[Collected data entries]
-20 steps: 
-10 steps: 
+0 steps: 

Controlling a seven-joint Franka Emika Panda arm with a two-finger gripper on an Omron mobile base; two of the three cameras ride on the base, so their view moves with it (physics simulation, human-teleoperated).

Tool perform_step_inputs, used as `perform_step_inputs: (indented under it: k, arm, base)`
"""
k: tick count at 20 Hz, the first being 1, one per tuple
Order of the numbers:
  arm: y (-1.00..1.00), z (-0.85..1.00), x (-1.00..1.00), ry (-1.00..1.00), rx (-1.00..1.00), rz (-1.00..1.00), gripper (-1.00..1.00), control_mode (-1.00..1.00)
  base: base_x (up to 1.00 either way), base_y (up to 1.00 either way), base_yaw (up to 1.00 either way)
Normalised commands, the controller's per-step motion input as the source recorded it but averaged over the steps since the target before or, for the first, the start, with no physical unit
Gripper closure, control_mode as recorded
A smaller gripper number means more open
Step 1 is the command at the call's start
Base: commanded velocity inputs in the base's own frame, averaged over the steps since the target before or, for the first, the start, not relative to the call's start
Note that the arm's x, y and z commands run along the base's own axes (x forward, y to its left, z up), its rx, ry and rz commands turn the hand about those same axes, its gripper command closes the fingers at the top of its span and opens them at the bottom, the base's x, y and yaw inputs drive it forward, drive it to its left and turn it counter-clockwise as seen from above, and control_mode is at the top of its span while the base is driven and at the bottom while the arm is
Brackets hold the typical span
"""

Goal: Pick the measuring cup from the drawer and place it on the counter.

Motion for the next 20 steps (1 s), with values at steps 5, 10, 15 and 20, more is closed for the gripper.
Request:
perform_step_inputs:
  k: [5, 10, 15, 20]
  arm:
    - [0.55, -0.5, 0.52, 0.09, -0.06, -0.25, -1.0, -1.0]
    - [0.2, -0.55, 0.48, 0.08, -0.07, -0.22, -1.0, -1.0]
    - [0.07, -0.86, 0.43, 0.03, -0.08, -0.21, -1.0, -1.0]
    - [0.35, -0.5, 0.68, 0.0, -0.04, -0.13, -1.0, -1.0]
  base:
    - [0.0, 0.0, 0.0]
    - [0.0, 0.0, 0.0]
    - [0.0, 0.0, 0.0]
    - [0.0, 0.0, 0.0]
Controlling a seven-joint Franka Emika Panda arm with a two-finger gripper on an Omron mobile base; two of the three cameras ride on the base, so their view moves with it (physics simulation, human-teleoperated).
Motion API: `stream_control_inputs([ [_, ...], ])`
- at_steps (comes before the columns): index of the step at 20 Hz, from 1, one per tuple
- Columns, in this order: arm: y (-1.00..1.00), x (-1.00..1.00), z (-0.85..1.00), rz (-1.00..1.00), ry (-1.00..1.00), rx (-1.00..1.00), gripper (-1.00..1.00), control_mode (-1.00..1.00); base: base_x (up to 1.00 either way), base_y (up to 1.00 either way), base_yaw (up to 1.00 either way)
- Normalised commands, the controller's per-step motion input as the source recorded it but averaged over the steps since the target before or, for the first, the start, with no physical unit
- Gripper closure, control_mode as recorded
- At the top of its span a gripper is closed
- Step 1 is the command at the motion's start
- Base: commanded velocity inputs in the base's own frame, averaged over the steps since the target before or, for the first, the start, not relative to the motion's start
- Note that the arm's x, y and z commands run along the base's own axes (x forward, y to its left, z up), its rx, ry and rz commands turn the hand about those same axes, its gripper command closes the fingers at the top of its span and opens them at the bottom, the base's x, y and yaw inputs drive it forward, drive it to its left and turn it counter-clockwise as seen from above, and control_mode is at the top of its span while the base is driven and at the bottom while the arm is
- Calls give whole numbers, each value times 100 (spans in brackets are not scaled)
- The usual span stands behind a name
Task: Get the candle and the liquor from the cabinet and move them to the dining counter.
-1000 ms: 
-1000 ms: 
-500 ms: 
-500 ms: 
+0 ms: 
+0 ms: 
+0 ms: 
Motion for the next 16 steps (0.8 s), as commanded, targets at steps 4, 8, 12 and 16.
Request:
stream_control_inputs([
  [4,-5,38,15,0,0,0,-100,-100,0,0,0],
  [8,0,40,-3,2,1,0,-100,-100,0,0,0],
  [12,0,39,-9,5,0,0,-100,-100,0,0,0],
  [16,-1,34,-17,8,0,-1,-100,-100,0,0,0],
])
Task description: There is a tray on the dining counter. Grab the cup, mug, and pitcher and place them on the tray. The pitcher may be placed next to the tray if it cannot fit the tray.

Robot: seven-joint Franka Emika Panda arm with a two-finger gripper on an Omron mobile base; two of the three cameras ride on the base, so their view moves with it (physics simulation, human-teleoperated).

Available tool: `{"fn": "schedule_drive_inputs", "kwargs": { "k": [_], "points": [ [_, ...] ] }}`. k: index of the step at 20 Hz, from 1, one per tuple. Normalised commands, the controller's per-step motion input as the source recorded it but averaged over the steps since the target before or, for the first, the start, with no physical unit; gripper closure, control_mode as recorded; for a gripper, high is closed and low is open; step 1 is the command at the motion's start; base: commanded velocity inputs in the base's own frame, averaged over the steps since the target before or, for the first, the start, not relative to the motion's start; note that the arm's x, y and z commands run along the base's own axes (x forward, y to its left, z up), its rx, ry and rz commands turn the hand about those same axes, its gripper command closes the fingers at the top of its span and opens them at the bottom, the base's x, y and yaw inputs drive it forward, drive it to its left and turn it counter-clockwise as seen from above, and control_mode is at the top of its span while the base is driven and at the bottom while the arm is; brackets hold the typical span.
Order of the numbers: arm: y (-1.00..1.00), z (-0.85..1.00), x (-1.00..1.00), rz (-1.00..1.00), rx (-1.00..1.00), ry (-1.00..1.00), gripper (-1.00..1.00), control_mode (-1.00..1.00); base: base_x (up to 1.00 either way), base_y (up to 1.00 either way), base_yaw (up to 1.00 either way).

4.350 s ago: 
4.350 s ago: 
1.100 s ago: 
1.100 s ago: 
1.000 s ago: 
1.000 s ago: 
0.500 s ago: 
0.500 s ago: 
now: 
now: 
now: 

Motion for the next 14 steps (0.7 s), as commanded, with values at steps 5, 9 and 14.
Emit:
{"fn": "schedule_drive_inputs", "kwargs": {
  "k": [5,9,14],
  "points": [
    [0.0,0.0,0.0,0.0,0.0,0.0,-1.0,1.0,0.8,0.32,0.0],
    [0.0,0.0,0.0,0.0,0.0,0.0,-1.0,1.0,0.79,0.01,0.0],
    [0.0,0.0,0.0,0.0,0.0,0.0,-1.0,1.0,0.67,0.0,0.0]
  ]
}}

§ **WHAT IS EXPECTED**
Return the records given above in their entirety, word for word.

§ **WRITTEN RESPONSE**
-20 steps: 
-10 steps: 
+0 steps: 

Controlling a seven-joint Franka Emika Panda arm with a two-finger gripper on an Omron mobile base; two of the three cameras ride on the base, so their view moves with it (physics simulation, human-teleoperated).

Tool perform_step_inputs, used as `perform_step_inputs: (indented under it: k, arm, base)`
"""
k: tick count at 20 Hz, the first being 1, one per tuple
Order of the numbers:
  arm: y (-1.00..1.00), z (-0.85..1.00), x (-1.00..1.00), ry (-1.00..1.00), rx (-1.00..1.00), rz (-1.00..1.00), gripper (-1.00..1.00), control_mode (-1.00..1.00)
  base: base_x (up to 1.00 either way), base_y (up to 1.00 either way), base_yaw (up to 1.00 either way)
Normalised commands, the controller's per-step motion input as the source recorded it but averaged over the steps since the target before or, for the first, the start, with no physical unit
Gripper closure, control_mode as recorded
A smaller gripper number means more open
Step 1 is the command at the call's start
Base: commanded velocity inputs in the base's own frame, averaged over the steps since the target before or, for the first, the start, not relative to the call's start
Note that the arm's x, y and z commands run along the base's own axes (x forward, y to its left, z up), its rx, ry and rz commands turn the hand about those same axes, its gripper command closes the fingers at the top of its span and opens them at the bottom, the base's x, y and yaw inputs drive it forward, drive it to its left and turn it counter-clockwise as seen from above, and control_mode is at the top of its span while the base is driven and at the bottom while the arm is
Brackets hold the typical span
"""

Goal: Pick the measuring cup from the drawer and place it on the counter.

Motion for the next 20 steps (1 s), with values at steps 5, 10, 15 and 20, more is closed for the gripper.
Request:
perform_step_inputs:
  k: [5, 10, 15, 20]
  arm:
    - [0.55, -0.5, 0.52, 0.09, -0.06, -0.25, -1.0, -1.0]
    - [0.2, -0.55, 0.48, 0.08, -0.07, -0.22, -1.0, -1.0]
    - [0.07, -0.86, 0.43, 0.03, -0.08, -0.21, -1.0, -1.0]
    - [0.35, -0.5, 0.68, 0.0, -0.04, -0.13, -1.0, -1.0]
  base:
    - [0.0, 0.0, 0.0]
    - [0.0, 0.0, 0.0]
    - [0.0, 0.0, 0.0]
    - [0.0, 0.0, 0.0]
Controlling a seven-joint Franka Emika Panda arm with a two-finger gripper on an Omron mobile base; two of the three cameras ride on the base, so their view moves with it (physics simulation, human-teleoperated).
Motion API: `stream_control_inputs([ [_, ...], ])`
- at_steps (comes before the columns): index of the step at 20 Hz, from 1, one per tuple
- Columns, in this order: arm: y (-1.00..1.00), x (-1.00..1.00), z (-0.85..1.00), rz (-1.00..1.00), ry (-1.00..1.00), rx (-1.00..1.00), gripper (-1.00..1.00), control_mode (-1.00..1.00); base: base_x (up to 1.00 either way), base_y (up to 1.00 either way), base_yaw (up to 1.00 either way)
- Normalised commands, the controller's per-step motion input as the source recorded it but averaged over the steps since the target before or, for the first, the start, with no physical unit
- Gripper closure, control_mode as recorded
- At the top of its span a gripper is closed
- Step 1 is the command at the motion's start
- Base: commanded velocity inputs in the base's own frame, averaged over the steps since the target before or, for the first, the start, not relative to the motion's start
- Note that the arm's x, y and z commands run along the base's own axes (x forward, y to its left, z up), its rx, ry and rz commands turn the hand about those same axes, its gripper command closes the fingers at the top of its span and opens them at the bottom, the base's x, y and yaw inputs drive it forward, drive it to its left and turn it counter-clockwise as seen from above, and control_mode is at the top of its span while the base is driven and at the bottom while the arm is
- Calls give whole numbers, each value times 100 (spans in brackets are not scaled)
- The usual span stands behind a name
Task: Get the candle and the liquor from the cabinet and move them to the dining counter.
-1000 ms: 
-1000 ms: 
-500 ms: 
-500 ms: 
+0 ms: 
+0 ms: 
+0 ms: 
Motion for the next 16 steps (0.8 s), as commanded, targets at steps 4, 8, 12 and 16.
Request:
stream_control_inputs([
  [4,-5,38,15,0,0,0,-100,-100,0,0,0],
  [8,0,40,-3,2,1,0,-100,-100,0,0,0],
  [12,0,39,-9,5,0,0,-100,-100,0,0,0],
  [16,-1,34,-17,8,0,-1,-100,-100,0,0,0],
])
Task description: There is a tray on the dining counter. Grab the cup, mug, and pitcher and place them on the tray. The pitcher may be placed next to the tray if it cannot fit the tray.

Robot: seven-joint Franka Emika Panda arm with a two-finger gripper on an Omron mobile base; two of the three cameras ride on the base, so their view moves with it (physics simulation, human-teleoperated).

Available tool: `{"fn": "schedule_drive_inputs", "kwargs": { "k": [_], "points": [ [_, ...] ] }}`. k: index of the step at 20 Hz, from 1, one per tuple. Normalised commands, the controller's per-step motion input as the source recorded it but averaged over the steps since the target before or, for the first, the start, with no physical unit; gripper closure, control_mode as recorded; for a gripper, high is closed and low is open; step 1 is the command at the motion's start; base: commanded velocity inputs in the base's own frame, averaged over the steps since the target before or, for the first, the start, not relative to the motion's start; note that the arm's x, y and z commands run along the base's own axes (x forward, y to its left, z up), its rx, ry and rz commands turn the hand about those same axes, its gripper command closes the fingers at the top of its span and opens them at the bottom, the base's x, y and yaw inputs drive it forward, drive it to its left and turn it counter-clockwise as seen from above, and control_mode is at the top of its span while the base is driven and at the bottom while the arm is; brackets hold the typical span.
Order of the numbers: arm: y (-1.00..1.00), z (-0.85..1.00), x (-1.00..1.00), rz (-1.00..1.00), rx (-1.00..1.00), ry (-1.00..1.00), gripper (-1.00..1.00), control_mode (-1.00..1.00); base: base_x (up to 1.00 either way), base_y (up to 1.00 either way), base_yaw (up to 1.00 either way).

4.350 s ago: 
4.350 s ago: 
1.100 s ago: 
1.100 s ago: 
1.000 s ago: 
1.000 s ago: 
0.500 s ago: 
0.500 s ago: 
now: 
now: 
now: 

Motion for the next 14 steps (0.7 s), as commanded, with values at steps 5, 9 and 14.
Emit:
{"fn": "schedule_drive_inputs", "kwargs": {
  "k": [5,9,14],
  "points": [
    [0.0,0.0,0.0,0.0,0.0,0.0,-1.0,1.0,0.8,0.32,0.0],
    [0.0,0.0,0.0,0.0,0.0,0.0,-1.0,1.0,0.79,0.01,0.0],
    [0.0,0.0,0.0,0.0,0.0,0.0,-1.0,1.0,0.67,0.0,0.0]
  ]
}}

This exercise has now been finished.